You use the algorithm tuning variable CustomerSampleSize to set the maximum chunk size. The larger the chunk, the more accurate the results. However, the session runtime and memory resources also increase. Do not use chunk sizes greater than 10,000 without careful planning. Many systems do not have enough memory resources to process more than 10,000 customers at a time. This lack of memory resources results in a failed
Contact Optimization session run with an out of memory error. In many cases, a larger chunk size might not significantly increase the optimality of the solution at all, but still takes more time and memory to run. Optimality is measured as the sum of scores of the surviving transactions in the Optimized Contacts Table. You might need to tune the
CustomerSampleSize based on your specific optimization problem and performance needs.
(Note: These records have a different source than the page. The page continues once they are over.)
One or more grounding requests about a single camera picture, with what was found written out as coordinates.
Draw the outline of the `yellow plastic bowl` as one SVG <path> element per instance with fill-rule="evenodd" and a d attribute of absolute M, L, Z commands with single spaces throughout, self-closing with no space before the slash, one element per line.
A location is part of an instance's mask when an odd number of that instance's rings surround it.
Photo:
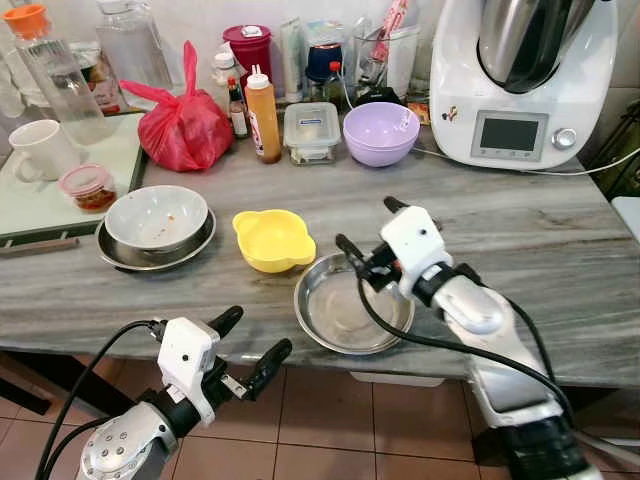
<path fill-rule="evenodd" d="M 261 273 L 284 273 L 316 259 L 315 239 L 305 220 L 292 211 L 237 212 L 232 225 L 244 261 Z"/>

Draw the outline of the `clear plastic utensil container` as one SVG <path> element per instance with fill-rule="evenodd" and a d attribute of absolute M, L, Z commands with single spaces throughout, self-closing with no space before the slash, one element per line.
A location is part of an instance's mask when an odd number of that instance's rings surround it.
<path fill-rule="evenodd" d="M 403 97 L 410 90 L 419 46 L 419 26 L 403 26 L 387 33 L 384 27 L 362 24 L 355 31 L 353 79 L 357 93 L 374 87 L 392 88 Z"/>

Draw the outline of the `clear plastic pitcher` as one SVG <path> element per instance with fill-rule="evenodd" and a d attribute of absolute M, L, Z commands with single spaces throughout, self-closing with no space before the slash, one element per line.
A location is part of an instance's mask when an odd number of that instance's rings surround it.
<path fill-rule="evenodd" d="M 96 0 L 96 5 L 102 14 L 97 35 L 116 78 L 164 90 L 177 86 L 142 0 Z"/>

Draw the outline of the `white plastic bin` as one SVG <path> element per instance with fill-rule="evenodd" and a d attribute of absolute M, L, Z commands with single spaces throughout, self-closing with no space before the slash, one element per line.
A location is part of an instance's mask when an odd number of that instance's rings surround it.
<path fill-rule="evenodd" d="M 383 372 L 349 371 L 352 378 L 367 383 L 402 385 L 402 387 L 439 387 L 444 378 L 422 378 L 422 376 L 383 374 Z"/>

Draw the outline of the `white side table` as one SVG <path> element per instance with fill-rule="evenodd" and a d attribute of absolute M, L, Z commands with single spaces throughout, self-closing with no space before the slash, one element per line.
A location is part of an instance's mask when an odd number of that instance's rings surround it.
<path fill-rule="evenodd" d="M 630 230 L 632 238 L 635 238 L 636 242 L 640 241 L 640 198 L 620 196 L 612 198 L 611 205 L 620 218 L 623 220 L 623 224 Z"/>

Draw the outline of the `purple plastic bowl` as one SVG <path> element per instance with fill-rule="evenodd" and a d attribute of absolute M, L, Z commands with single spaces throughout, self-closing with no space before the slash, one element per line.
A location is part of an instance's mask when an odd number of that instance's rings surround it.
<path fill-rule="evenodd" d="M 366 166 L 389 166 L 410 154 L 419 140 L 419 115 L 397 102 L 366 102 L 342 119 L 349 154 Z"/>

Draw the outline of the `labelled brown food jar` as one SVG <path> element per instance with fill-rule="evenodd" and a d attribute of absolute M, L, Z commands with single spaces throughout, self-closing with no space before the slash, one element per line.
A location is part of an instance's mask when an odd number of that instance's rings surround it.
<path fill-rule="evenodd" d="M 100 42 L 73 42 L 69 47 L 101 113 L 115 115 L 128 110 Z"/>

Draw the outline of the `white ceramic mug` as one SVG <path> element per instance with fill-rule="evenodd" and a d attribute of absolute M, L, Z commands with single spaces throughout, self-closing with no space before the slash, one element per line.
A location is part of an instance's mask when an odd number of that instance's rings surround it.
<path fill-rule="evenodd" d="M 8 136 L 13 147 L 14 175 L 24 183 L 55 182 L 86 159 L 86 152 L 50 119 L 20 125 Z"/>

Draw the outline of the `pink and white packet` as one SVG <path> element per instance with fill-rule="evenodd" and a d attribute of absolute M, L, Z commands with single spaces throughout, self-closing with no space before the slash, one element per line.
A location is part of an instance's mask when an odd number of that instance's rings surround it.
<path fill-rule="evenodd" d="M 412 0 L 390 0 L 387 13 L 378 33 L 374 35 L 374 47 L 371 51 L 371 59 L 375 61 L 385 61 L 389 52 L 387 41 L 394 32 L 398 31 L 404 23 L 404 18 L 410 14 Z"/>

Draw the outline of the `stainless steel plate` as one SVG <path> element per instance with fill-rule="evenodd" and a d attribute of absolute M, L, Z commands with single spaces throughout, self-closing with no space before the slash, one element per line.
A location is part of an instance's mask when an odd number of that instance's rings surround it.
<path fill-rule="evenodd" d="M 136 248 L 124 246 L 118 239 L 111 237 L 105 228 L 105 221 L 100 221 L 95 229 L 100 259 L 123 273 L 164 273 L 179 268 L 196 259 L 207 246 L 210 246 L 218 229 L 216 216 L 210 212 L 205 223 L 192 237 L 184 239 L 177 250 L 146 253 Z"/>

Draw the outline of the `jar with blue lid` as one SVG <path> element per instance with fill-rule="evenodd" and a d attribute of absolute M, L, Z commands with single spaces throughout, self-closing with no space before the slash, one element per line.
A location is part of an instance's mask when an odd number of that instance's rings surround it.
<path fill-rule="evenodd" d="M 339 42 L 314 45 L 306 50 L 303 74 L 305 74 L 308 86 L 315 86 L 315 84 L 324 86 L 333 78 L 339 78 L 342 67 L 343 45 Z"/>

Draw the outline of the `glass container with clip lid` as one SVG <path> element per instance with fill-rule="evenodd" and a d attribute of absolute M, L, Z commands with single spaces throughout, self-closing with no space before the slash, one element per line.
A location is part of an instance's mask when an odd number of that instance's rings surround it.
<path fill-rule="evenodd" d="M 330 102 L 297 102 L 287 106 L 283 138 L 294 165 L 334 163 L 333 148 L 340 142 L 337 106 Z"/>

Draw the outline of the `grey flat metal bar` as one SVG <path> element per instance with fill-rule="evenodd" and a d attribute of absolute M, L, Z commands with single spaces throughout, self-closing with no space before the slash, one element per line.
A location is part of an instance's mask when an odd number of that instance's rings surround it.
<path fill-rule="evenodd" d="M 0 247 L 0 259 L 17 259 L 17 257 L 38 255 L 38 253 L 73 250 L 78 246 L 78 238 L 46 239 L 46 241 L 18 244 L 18 246 Z"/>

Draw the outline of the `white ceramic bowl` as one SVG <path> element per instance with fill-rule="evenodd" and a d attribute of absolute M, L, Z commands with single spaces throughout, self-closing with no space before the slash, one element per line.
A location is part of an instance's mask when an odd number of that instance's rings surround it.
<path fill-rule="evenodd" d="M 150 186 L 129 192 L 106 212 L 111 237 L 136 250 L 172 250 L 200 230 L 210 214 L 205 197 L 182 186 Z"/>

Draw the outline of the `small dark sauce bottle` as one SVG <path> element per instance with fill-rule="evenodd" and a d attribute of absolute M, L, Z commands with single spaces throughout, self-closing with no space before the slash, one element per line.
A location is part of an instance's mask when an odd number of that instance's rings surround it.
<path fill-rule="evenodd" d="M 236 138 L 250 137 L 250 125 L 247 120 L 247 109 L 243 93 L 236 77 L 227 78 L 228 115 L 232 131 Z"/>
A smaller maximum chunk size might cause more chunks to be created. This setting makes it more likely that a rule might depend on some element (such as email channel) that is less numerous than the number of chunks. If the chunk size is reduced to 100 there would be 1,000 chunks. Now, the minimum for the rule is less than the number of chunks, which makes the modified rule 0.02 (20 divided by 1,000). In this case, 2% of the chunks use a rule with a minimum of 1, and the other 98% of the chunks use a minimum of 0. As long as each chunk is statistically similar regarding channel email, Contact Optimization processes the rule as expected. A problem occurs when there are fewer customers offered emails than there are chunks. If only 500 customers are offered emails, each chunk has only a 50% chance of containing a customer offered an email. Also, the odds that a particular chunk has both a customer offered an email and a minimum 1 rule is only 1%. Instead of meeting the specified minimum of 20,
Contact Optimization returns only 5 on average.